I am connected online but pull very little bandwith. Normally, the best I am seeing is comparable to 28.8 dial-up. I have an iMac 233 with 288M RAM, OS 9.2.2, using Draytek Vigor 2500 connected to original ethernet card. Duplexer Tool extension is installed to control rate at 10M/sec and half duplex. This is the only combination at which I can get the router to communicate with the ethernet card. My ISP tech support has little knowledge of Mac OS and I am not familiar with PPPoE and am wondering if there are any settings on the modem set-up interface or my computer that may be putting limitations on my speed.

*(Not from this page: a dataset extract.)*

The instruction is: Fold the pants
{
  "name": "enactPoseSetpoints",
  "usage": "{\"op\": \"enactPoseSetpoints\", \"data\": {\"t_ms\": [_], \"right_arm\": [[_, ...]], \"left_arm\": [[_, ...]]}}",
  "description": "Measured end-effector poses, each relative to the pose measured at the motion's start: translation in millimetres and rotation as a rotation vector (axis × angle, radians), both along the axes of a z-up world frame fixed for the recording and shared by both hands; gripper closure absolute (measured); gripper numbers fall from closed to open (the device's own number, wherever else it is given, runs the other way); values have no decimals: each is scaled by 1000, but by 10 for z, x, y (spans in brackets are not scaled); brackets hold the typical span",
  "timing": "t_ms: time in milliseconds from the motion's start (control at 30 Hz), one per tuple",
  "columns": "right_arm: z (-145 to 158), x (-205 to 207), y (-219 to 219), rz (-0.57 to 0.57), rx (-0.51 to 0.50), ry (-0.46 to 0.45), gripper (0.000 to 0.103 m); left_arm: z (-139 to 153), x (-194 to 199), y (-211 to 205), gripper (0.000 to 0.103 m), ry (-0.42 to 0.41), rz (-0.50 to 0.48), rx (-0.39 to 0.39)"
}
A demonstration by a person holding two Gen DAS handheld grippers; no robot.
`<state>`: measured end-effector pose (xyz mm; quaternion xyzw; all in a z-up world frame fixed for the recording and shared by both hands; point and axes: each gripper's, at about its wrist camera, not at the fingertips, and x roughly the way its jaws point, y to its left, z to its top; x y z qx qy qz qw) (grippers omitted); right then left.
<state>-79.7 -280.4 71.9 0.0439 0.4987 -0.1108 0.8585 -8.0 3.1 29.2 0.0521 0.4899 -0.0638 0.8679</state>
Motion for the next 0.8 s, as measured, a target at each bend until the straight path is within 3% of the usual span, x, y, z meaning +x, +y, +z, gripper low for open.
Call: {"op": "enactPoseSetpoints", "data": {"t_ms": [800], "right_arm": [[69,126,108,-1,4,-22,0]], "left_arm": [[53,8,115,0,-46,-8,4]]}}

Thank you for any suggestions.


----------



## StanHampton (Feb 19, 2005)

StanHampton said:


> I am connected online but pull very little bandwith. Normally, the best I am seeing is comparable to 28.8 dial-up. I have an iMac 233 with 288M RAM, OS 9.2.2, using Draytek Vigor 2500 connected to original ethernet card. Duplexer Tool extension is installed to control rate at 10M/sec and half duplex. This is the only combination at which I can get the router to communicate with the ethernet card. My ISP tech support has little knowledge of Mac OS and I am not familiar with PPPoE and am wondering if there are any settings on the modem set-up interface or my computer that may be putting limitations on my speed. Thank you for any suggestions.


Otherwise, every else is the same.


----------